The People's Key (Saddle Creek, 2011)
by Bright Eyes
originally published at Dusted Magazine
Conor Oberst was never supposed to age. Since the waifish, wobbly purgations of earliest Bright Eyes, he’s been most appealing as the beautiful boy, the sweet little kid squirming and frowning under weights meant for a man’s shoulders. Whether or not he’s interested in growing up — and all signs point to yes, country-folk fixation and political engagement and all — it’s starting to look like he’ll never be more useful to us, aesthetically speaking, than he is when he’s articulating that meek little voice we all have somewhere inside, the one unafraid to be selfish or frightened or petty.
The People’s Key, more or less Oberst’s 10th album as Bright Eyes, finds him aiming for the prophetic over the personal, embracing the luxuries of the studio instead of hunkering down in the bedroom.
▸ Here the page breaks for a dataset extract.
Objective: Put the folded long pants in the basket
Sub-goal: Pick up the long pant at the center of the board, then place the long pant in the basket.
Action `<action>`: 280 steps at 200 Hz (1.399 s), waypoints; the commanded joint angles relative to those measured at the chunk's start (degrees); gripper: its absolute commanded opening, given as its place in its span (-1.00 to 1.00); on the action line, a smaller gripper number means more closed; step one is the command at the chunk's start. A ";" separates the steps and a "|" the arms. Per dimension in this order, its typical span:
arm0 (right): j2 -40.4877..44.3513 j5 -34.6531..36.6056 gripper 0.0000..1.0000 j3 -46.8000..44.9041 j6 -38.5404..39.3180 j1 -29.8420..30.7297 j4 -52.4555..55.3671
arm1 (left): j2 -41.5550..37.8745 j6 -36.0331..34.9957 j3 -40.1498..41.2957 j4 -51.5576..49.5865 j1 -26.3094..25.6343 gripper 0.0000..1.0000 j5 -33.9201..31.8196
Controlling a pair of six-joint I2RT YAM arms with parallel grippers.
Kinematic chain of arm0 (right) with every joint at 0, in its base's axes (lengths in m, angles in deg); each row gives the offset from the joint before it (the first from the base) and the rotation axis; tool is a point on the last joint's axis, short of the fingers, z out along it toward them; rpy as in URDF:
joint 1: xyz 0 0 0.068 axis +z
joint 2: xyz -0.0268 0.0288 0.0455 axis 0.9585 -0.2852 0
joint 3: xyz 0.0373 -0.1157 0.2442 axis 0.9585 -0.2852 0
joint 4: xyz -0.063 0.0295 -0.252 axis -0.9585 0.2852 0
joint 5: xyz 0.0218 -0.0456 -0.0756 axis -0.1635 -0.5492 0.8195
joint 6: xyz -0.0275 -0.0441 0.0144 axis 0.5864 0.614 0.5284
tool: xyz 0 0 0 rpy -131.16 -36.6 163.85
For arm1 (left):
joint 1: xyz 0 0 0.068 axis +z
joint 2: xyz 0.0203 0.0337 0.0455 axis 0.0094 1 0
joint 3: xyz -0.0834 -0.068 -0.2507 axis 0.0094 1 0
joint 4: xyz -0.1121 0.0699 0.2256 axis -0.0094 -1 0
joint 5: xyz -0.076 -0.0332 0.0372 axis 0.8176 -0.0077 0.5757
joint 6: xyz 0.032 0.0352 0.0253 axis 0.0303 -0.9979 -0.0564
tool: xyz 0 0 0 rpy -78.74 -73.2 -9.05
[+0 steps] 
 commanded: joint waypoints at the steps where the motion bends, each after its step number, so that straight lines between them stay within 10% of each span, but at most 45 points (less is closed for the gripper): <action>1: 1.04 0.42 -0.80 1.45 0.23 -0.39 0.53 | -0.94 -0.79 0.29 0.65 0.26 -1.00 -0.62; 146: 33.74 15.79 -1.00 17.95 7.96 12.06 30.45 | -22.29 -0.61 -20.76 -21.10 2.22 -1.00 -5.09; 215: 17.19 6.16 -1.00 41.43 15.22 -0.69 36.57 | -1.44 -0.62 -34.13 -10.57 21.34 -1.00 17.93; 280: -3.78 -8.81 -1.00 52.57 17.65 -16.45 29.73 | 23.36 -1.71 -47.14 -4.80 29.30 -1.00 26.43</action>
Musically, that’s a boon; his skills as an arranger have come in line with his knack for evocative melodies, and these songs are outfitted nicely with little touches of slithering urgency and faux-metal gloom, some stirring rootsiness in the vintage Wilco whir of “Haile Selassie” and some wide-eyed paranoia in the crunch of “Triple Spiral,” the strongest callback to Oberst’s underrated Desaparecidos album. Even the pointedly vulnerable piano eulogy “Ladder Song” has a certain stately polish to it.
For all its welcome sophistication in that respect, though, the album still bears the mark of a narrator ill-equipped to speak on the big world outside the aforementioned bedroom. Oberst is no Win Butler (who, for the sake of equity, is no Oberst, either): he’s just not a very good universalist, and his attempts to speak for the rest of us collectively — laid out most explicitly on closer “One For You, One For Me”: “one for the breadlines, one for the billionaires...” — come across as shallow and ham-fisted. (The sermons of enlightened-crackpot ontology spaced throughout the album are, at best, deep and ham-fisted.)
To wit, most of the album’s first-person thoughts gloss as allegorical (“I bought a gray macaw, named him Jules Verne / He’ll probably outlive me, he’s a bright bird / He keeps me company, I teach him new words”), and its global pronouncements are predictable high-school-English fluff (“Used to dream of time machines / Now it’s been said we’re post-everything”). “Shell Games,” not coincidentally the best song on the album, has its “tag it on the tenement walls” refrain, but also some of the candor we miss elsewhere: “My private life is an inside joke / No one will explain it to me.”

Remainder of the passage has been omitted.